INSTRUCTIONS FOR THE TASK
Repeat each of these records exactly.

DATA TO PROCESS
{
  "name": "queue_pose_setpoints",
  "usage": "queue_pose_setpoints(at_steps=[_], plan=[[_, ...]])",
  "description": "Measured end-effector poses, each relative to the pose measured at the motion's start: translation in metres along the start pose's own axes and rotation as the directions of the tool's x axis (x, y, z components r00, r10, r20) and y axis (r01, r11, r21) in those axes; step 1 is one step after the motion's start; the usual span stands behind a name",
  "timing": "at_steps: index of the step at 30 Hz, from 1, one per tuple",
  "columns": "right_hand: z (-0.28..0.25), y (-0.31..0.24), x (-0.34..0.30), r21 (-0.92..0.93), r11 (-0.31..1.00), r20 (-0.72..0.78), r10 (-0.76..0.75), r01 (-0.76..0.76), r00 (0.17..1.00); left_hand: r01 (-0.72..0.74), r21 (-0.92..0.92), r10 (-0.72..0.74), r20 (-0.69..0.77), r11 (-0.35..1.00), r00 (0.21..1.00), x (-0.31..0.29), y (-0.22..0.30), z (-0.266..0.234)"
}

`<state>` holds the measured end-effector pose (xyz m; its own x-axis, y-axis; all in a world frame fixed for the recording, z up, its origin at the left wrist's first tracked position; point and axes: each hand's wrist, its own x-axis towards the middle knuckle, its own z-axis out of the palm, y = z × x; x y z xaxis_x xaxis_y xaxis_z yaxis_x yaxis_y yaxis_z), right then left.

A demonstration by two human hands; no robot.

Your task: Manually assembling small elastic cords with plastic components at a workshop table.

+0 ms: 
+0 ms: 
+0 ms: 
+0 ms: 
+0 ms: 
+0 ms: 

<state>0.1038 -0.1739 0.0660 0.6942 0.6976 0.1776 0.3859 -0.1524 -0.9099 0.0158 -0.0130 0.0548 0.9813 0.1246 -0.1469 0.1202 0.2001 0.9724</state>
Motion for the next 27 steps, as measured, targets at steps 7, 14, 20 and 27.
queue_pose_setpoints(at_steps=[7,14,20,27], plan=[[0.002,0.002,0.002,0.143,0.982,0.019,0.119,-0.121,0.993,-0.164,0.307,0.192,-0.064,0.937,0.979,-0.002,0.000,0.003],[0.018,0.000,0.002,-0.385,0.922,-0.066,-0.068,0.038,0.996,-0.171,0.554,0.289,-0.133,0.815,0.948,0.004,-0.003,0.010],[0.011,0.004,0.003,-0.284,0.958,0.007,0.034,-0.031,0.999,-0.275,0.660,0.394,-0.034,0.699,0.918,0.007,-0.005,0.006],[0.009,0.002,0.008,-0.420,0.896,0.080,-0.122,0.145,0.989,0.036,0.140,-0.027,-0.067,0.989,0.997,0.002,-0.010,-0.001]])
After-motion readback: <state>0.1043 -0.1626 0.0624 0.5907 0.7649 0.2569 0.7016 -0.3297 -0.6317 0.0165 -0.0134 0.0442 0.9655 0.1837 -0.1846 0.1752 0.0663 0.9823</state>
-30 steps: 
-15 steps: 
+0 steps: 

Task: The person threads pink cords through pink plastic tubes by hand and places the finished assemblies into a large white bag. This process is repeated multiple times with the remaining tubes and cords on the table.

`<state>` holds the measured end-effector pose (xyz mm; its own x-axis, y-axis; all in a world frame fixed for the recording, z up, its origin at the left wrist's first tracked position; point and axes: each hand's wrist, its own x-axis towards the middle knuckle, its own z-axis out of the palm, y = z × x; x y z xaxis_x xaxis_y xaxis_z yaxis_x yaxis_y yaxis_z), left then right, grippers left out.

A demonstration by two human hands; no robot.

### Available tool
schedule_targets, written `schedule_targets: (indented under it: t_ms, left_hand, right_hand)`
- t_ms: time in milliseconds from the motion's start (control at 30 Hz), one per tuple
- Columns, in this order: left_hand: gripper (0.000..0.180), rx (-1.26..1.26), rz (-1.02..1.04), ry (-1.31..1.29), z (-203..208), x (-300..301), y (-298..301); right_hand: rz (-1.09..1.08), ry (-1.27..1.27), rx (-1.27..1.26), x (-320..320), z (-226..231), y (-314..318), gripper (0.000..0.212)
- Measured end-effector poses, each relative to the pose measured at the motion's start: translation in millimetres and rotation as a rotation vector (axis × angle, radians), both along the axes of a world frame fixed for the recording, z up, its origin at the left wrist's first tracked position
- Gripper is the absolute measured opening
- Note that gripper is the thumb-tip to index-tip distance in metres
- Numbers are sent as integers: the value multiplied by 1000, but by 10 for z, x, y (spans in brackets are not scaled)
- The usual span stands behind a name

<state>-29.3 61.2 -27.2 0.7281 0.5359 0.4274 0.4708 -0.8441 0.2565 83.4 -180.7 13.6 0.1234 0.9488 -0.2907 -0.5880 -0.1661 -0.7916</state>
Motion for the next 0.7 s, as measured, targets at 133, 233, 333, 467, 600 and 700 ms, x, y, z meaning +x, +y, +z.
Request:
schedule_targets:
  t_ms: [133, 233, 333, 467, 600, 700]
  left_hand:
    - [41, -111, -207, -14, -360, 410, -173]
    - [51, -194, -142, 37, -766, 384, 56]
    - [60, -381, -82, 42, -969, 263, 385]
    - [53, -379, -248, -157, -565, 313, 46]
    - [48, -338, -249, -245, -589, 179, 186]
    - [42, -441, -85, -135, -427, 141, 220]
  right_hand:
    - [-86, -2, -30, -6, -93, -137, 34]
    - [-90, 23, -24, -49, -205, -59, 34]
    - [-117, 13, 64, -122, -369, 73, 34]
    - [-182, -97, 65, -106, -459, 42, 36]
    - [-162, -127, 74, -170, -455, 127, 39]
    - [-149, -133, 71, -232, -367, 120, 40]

ANSWER TO THIS PROBLEM
{
  "name": "queue_pose_setpoints",
  "usage": "queue_pose_setpoints(at_steps=[_], plan=[[_, ...]])",
  "description": "Measured end-effector poses, each relative to the pose measured at the motion's start: translation in metres along the start pose's own axes and rotation as the directions of the tool's x axis (x, y, z components r00, r10, r20) and y axis (r01, r11, r21) in those axes; step 1 is one step after the motion's start; the usual span stands behind a name",
  "timing": "at_steps: index of the step at 30 Hz, from 1, one per tuple",
  "columns": "right_hand: z (-0.28..0.25), y (-0.31..0.24), x (-0.34..0.30), r21 (-0.92..0.93), r11 (-0.31..1.00), r20 (-0.72..0.78), r10 (-0.76..0.75), r01 (-0.76..0.76), r00 (0.17..1.00); left_hand: r01 (-0.72..0.74), r21 (-0.92..0.92), r10 (-0.72..0.74), r20 (-0.69..0.77), r11 (-0.35..1.00), r00 (0.21..1.00), x (-0.31..0.29), y (-0.22..0.30), z (-0.266..0.234)"
}

`<state>` holds the measured end-effector pose (xyz m; its own x-axis, y-axis; all in a world frame fixed for the recording, z up, its origin at the left wrist's first tracked position; point and axes: each hand's wrist, its own x-axis towards the middle knuckle, its own z-axis out of the palm, y = z × x; x y z xaxis_x xaxis_y xaxis_z yaxis_x yaxis_y yaxis_z), right then left.

A demonstration by two human hands; no robot.

Your task: Manually assembling small elastic cords with plastic components at a workshop table.

+0 ms: 
+0 ms: 
+0 ms: 
+0 ms: 
+0 ms: 
+0 ms: 

<state>0.1038 -0.1739 0.0660 0.6942 0.6976 0.1776 0.3859 -0.1524 -0.9099 0.0158 -0.0130 0.0548 0.9813 0.1246 -0.1469 0.1202 0.2001 0.9724</state>
Motion for the next 27 steps, as measured, targets at steps 7, 14, 20 and 27.
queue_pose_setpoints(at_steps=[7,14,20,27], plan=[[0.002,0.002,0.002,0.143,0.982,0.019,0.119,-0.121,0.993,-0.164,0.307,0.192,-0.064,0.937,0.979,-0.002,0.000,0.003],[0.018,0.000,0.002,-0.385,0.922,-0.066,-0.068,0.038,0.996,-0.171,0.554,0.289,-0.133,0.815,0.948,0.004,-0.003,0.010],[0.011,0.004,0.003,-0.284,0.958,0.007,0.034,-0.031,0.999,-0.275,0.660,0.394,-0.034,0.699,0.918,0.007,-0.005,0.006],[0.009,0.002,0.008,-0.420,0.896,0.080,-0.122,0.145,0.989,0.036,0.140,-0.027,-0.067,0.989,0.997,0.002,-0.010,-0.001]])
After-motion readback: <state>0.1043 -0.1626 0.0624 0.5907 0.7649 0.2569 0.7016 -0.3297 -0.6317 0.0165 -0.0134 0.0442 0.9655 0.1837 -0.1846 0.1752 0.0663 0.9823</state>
-30 steps: 
-15 steps: 
+0 steps: 

Task: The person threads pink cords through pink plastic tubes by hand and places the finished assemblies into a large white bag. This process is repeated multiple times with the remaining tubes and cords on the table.

`<state>` holds the measured end-effector pose (xyz mm; its own x-axis, y-axis; all in a world frame fixed for the recording, z up, its origin at the left wrist's first tracked position; point and axes: each hand's wrist, its own x-axis towards the middle knuckle, its own z-axis out of the palm, y = z × x; x y z xaxis_x xaxis_y xaxis_z yaxis_x yaxis_y yaxis_z), left then right, grippers left out.

A demonstration by two human hands; no robot.

### Available tool
schedule_targets, written `schedule_targets: (indented under it: t_ms, left_hand, right_hand)`
- t_ms: time in milliseconds from the motion's start (control at 30 Hz), one per tuple
- Columns, in this order: left_hand: gripper (0.000..0.180), rx (-1.26..1.26), rz (-1.02..1.04), ry (-1.31..1.29), z (-203..208), x (-300..301), y (-298..301); right_hand: rz (-1.09..1.08), ry (-1.27..1.27), rx (-1.27..1.26), x (-320..320), z (-226..231), y (-314..318), gripper (0.000..0.212)
- Measured end-effector poses, each relative to the pose measured at the motion's start: translation in millimetres and rotation as a rotation vector (axis × angle, radians), both along the axes of a world frame fixed for the recording, z up, its origin at the left wrist's first tracked position
- Gripper is the absolute measured opening
- Note that gripper is the thumb-tip to index-tip distance in metres
- Numbers are sent as integers: the value multiplied by 1000, but by 10 for z, x, y (spans in brackets are not scaled)
- The usual span stands behind a name

<state>-29.3 61.2 -27.2 0.7281 0.5359 0.4274 0.4708 -0.8441 0.2565 83.4 -180.7 13.6 0.1234 0.9488 -0.2907 -0.5880 -0.1661 -0.7916</state>
Motion for the next 0.7 s, as measured, targets at 133, 233, 333, 467, 600 and 700 ms, x, y, z meaning +x, +y, +z.
Request:
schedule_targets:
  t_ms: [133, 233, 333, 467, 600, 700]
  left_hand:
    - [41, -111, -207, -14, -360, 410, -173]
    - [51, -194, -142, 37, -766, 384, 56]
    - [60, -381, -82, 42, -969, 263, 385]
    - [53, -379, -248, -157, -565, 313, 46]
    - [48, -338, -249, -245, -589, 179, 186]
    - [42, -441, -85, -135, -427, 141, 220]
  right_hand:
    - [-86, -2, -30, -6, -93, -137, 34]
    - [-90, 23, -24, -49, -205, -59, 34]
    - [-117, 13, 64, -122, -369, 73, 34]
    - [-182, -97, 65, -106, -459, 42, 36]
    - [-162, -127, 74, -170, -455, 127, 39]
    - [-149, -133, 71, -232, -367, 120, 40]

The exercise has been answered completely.